Robert Greig wrote:
On 24/09/2007, Rafael Schloming <[EMAIL PROTECTED]> wrote:

The java broker may not have a DLQ, but any broker being conservative
about exactly once semantics will need to have a DLQ for messages that
may have been processed by a client. Messages sent on a connection that
was aborted would fall into this category.

OK I can see your point but this implies also (I think?) that when the
consumer calls close() that it processes any messages that have been
prefetched. We certainly do not do that.

In JMS, close() is the only method that can be called by any thread
and we simply stop processing. Are you suggesting that when you call
close() on a session it should deliver all prefetched messages on all
consumers?

In 0-10 there is a message.release that may be used to inform the broker that prefetched messages were not actually processed.

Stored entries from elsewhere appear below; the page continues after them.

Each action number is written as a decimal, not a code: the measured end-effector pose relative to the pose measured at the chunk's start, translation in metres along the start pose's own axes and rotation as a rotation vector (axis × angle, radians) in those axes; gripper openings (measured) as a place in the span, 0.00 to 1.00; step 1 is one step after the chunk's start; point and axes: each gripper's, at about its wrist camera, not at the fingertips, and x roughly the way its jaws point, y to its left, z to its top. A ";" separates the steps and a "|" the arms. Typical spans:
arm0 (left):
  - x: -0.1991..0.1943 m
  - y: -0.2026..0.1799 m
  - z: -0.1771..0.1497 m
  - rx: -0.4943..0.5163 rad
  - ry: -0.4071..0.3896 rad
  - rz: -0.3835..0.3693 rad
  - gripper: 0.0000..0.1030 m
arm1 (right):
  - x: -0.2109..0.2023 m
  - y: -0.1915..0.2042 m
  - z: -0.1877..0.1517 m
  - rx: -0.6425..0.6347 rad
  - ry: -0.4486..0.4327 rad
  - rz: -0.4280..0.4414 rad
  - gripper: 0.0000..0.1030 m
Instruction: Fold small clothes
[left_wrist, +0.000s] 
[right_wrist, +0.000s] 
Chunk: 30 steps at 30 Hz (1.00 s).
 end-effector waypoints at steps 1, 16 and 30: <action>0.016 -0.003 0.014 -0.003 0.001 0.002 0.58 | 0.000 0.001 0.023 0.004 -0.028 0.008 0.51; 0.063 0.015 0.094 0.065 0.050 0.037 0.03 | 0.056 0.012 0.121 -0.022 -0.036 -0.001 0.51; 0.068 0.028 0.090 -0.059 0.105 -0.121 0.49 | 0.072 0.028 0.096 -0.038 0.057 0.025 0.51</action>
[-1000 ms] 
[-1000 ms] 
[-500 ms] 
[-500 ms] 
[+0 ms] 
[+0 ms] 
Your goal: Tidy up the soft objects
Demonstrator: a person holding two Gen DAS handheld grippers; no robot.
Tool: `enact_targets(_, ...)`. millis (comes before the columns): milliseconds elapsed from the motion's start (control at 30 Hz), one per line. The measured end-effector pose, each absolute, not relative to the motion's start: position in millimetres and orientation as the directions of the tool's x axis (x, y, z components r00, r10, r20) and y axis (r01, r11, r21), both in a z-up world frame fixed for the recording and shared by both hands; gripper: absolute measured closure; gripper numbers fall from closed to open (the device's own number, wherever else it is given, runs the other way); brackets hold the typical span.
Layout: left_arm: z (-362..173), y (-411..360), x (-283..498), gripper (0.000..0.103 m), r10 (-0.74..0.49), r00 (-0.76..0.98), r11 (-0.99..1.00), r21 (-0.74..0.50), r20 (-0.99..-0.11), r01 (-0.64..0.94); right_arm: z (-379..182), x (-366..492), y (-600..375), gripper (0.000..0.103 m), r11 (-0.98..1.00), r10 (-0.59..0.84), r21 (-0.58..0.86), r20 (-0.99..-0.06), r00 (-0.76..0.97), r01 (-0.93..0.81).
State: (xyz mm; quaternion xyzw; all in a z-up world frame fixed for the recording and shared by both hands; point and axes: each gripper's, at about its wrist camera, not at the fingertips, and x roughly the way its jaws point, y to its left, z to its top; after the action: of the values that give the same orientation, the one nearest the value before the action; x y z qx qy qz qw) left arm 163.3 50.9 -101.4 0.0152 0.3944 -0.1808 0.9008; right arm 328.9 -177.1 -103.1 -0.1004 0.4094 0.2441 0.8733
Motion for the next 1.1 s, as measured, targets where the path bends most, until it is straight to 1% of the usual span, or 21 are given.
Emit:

I don't think there is a way to do this in 0-8 without either extending the spec or, as you suggest, processing all prefetched messages.

There is a difference between a clean shutdown and an abort. A clean
shutdown will always involve some sort of handshake. So while you
definitely want to be as graceful as possible in the case of an abort,
there will fundamentally be unresolved state without the handshake, and
many applications will not be able to tolerate that unresolved state.

Any application that needs that can call close() explicitly on the consumer.

That's true, however I would think that the expected JMS behavior would be for connection close to do a clean shutdown.